Jolly Farms Beef has been open for three years, Jolly said. For two of those years, they have been enrolled in the Kentucky Farm Bureau Certified Roadside Farm Market Program. Jolly said the program is part of a statewide initiative for high-quality meat and produce to be grown, processed and consumed within the state. This in contrast to a few years ago, when farmers could only market themselves nationally, he said.
A total of 78 markets have enrolled in this year’s program, which is the highest number in its 11-year history.
“The demand for locally grown fresh fruits and vegetables continues to grow,” said Marshall Coyle, president of Kentucky Farm Bureau, in a press release. “The Farm Bureau certification program is opening new sales opportunities for small and mid-size markets through coordinated promotional activities.”
This program also helps Jolly supply four state parks in the area. Lake Barkley, Kenlake, Kentucky Dam and Pennyrile all use Jolly beef. Jolly said he is currently trying to get to point where he can sell to Trigg County schools.
Most of the business Jolly does involves raising cattle and selling it to other distributors, which are usually out West. Most of the cows are 400 pounds when he starts with them and can get up to 1,250 pounds by the time they go to slaughter. They are free of any hormones, steroids or antibiotics. A small percentage of the cows are slaughtered at a USDA plant in Hopkinsville, and the beef is sold out of small building by the road. Jolly offers ribeyes, New York strips, filets, sirloins and lean ground beef.

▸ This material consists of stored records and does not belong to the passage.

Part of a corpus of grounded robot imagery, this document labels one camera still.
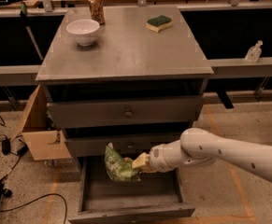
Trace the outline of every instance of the soda can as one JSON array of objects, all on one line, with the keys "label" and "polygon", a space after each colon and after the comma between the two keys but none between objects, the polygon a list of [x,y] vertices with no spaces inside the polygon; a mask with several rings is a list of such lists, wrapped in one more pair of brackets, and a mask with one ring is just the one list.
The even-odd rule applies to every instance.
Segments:
[{"label": "soda can", "polygon": [[88,0],[91,17],[93,20],[98,21],[100,25],[105,23],[104,5],[102,0]]}]

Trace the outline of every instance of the plastic bottle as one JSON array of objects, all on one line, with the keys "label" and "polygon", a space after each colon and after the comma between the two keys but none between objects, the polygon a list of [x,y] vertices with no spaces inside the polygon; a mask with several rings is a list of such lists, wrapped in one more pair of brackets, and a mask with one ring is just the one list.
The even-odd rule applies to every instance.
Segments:
[{"label": "plastic bottle", "polygon": [[249,50],[248,50],[248,53],[245,57],[246,61],[249,62],[249,63],[257,63],[259,57],[260,57],[260,54],[262,52],[261,50],[261,46],[263,45],[263,41],[258,41],[256,43],[255,46],[251,47]]}]

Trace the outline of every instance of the white bowl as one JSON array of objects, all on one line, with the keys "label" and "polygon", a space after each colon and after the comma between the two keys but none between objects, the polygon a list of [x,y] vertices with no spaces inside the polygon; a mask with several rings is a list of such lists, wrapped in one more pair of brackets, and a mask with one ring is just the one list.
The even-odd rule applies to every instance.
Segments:
[{"label": "white bowl", "polygon": [[99,27],[97,21],[86,19],[72,21],[66,30],[80,45],[89,46],[97,39]]}]

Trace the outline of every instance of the drawer knob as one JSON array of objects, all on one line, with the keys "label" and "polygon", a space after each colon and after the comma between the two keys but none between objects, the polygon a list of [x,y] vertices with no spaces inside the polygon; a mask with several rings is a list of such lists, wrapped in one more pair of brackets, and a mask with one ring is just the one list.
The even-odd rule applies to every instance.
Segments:
[{"label": "drawer knob", "polygon": [[133,116],[133,112],[130,111],[130,110],[128,110],[128,109],[125,111],[124,114],[125,114],[125,116],[126,116],[127,118],[131,118],[131,117]]}]

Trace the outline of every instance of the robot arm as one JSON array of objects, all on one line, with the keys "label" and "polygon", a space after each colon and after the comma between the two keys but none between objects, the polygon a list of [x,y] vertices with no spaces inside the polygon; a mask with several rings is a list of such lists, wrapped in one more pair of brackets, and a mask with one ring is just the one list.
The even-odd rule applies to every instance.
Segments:
[{"label": "robot arm", "polygon": [[191,128],[180,140],[153,147],[133,162],[142,172],[168,172],[180,166],[211,164],[221,159],[272,182],[272,147],[226,139]]}]

Apart from the way the cows are raised, one thing that makes the beef special is the way it is aged. It goes through a process called dry aging, which gives the meat a tender texture and better flavor, Jolly said. Sides of beef are hung in a refrigerator for about two weeks. This causes bacteria to break down muscle fibers, giving it tenderness.
If this process isn’t used, cows can be slaughtered, shrink-wrapped, sealed and sent to stores in the same day. This may be highly cost-effective, but there’s also a big sacrifice in quality, Jolly said.
Beef usually comes in four grades: prime, choice, select and standard. The beef found at most grocery stores is standard, the lowest grade. Jolly said he only produces prime and choice cuts. He said he can’t compete with the Wal-Mart way of doing things, but he doesn’t try.
“Volkswagon and Mercedes are both cars, but there’s a difference,” Jolly said, comparing the difference in quality to that of prime and standard.